> _The problem_
Reproduce word for word, from the entries below, the line with "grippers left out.", the line with "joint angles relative", and every line between them, and nothing more.

> _Records to process_
____
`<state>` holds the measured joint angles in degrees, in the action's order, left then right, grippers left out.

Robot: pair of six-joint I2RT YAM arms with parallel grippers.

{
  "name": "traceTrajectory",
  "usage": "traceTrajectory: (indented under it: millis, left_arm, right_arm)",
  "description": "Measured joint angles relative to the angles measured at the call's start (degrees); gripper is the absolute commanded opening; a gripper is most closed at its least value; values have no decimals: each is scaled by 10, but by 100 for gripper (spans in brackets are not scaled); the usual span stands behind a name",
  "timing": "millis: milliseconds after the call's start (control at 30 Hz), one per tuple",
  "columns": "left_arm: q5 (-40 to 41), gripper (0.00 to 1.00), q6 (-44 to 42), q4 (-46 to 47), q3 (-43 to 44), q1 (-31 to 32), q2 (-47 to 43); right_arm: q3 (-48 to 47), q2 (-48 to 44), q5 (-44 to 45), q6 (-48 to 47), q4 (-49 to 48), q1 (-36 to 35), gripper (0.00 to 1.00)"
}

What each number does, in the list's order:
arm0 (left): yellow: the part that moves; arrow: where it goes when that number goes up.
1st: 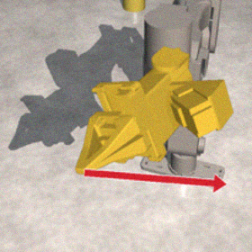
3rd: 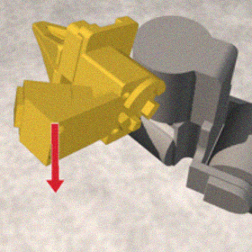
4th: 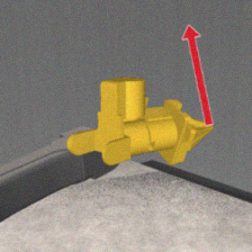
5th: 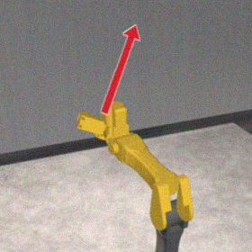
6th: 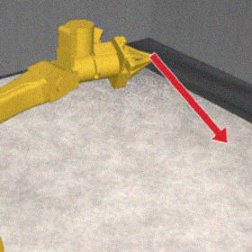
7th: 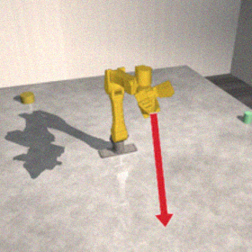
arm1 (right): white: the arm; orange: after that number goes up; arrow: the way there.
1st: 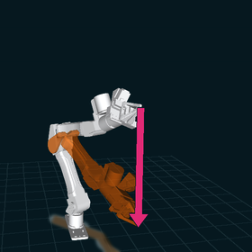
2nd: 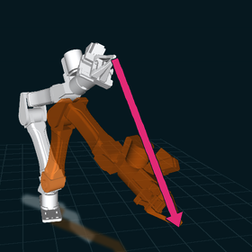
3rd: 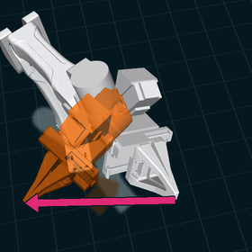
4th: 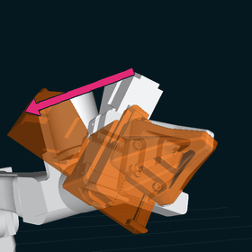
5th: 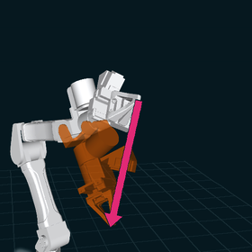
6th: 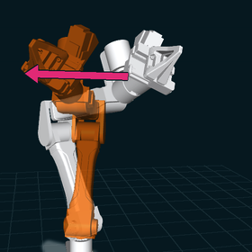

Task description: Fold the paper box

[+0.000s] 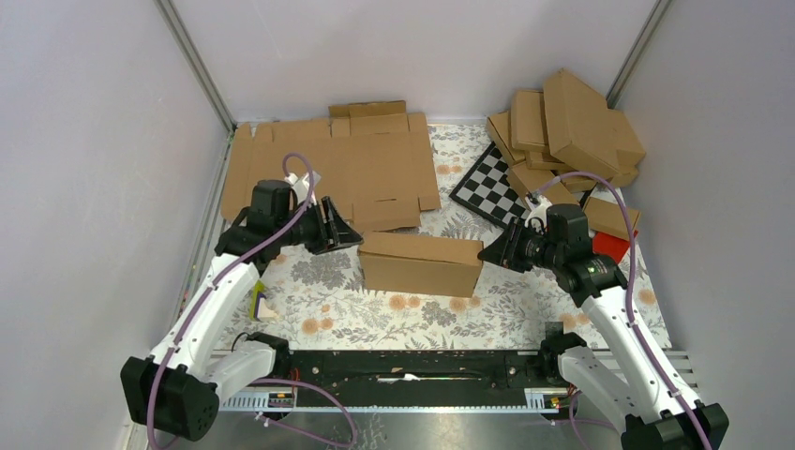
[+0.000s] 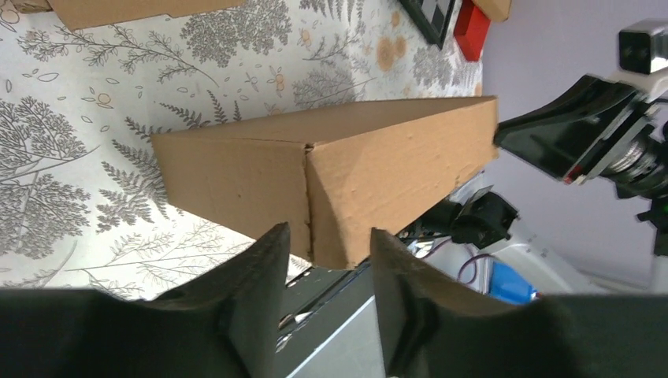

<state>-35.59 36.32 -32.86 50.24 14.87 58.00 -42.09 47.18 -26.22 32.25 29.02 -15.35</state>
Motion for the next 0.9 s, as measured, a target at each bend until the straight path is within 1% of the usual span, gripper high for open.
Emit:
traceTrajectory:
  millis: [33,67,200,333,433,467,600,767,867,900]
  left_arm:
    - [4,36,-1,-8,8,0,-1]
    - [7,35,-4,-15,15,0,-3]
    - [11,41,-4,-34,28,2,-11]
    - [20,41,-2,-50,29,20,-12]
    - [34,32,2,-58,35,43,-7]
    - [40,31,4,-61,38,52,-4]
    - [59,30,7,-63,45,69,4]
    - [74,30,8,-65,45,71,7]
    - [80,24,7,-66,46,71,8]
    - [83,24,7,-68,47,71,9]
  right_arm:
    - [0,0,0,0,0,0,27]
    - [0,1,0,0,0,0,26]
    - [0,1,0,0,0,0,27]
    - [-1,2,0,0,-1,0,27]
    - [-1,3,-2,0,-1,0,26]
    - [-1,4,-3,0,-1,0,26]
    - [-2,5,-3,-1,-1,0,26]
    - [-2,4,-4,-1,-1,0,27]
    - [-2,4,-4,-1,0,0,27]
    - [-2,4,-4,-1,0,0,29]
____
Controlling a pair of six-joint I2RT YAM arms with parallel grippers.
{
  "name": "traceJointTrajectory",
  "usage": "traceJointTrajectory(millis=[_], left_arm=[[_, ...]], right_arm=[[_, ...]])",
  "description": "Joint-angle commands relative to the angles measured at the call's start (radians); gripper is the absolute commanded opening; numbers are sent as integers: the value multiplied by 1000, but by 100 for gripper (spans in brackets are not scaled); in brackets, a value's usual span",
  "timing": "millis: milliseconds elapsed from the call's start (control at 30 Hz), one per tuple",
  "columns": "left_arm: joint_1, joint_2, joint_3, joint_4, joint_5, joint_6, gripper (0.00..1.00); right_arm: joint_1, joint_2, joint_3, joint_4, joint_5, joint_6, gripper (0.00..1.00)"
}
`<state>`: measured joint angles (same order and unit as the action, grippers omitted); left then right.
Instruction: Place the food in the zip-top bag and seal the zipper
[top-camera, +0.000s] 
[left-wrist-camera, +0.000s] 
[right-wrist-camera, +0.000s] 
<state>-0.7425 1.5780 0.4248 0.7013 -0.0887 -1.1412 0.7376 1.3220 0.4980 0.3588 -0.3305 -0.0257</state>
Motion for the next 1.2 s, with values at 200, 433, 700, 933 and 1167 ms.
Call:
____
> _Written reply_
`<state>` holds the measured joint angles in degrees, in the action's order, left then right, grippers left out.

Robot: pair of six-joint I2RT YAM arms with parallel grippers.

{
  "name": "traceTrajectory",
  "usage": "traceTrajectory: (indented under it: millis, left_arm, right_arm)",
  "description": "Measured joint angles relative to the angles measured at the call's start (degrees); gripper is the absolute commanded opening; a gripper is most closed at its least value; values have no decimals: each is scaled by 10, but by 100 for gripper (spans in brackets are not scaled); the usual span stands behind a name",

This exercise requires no further response.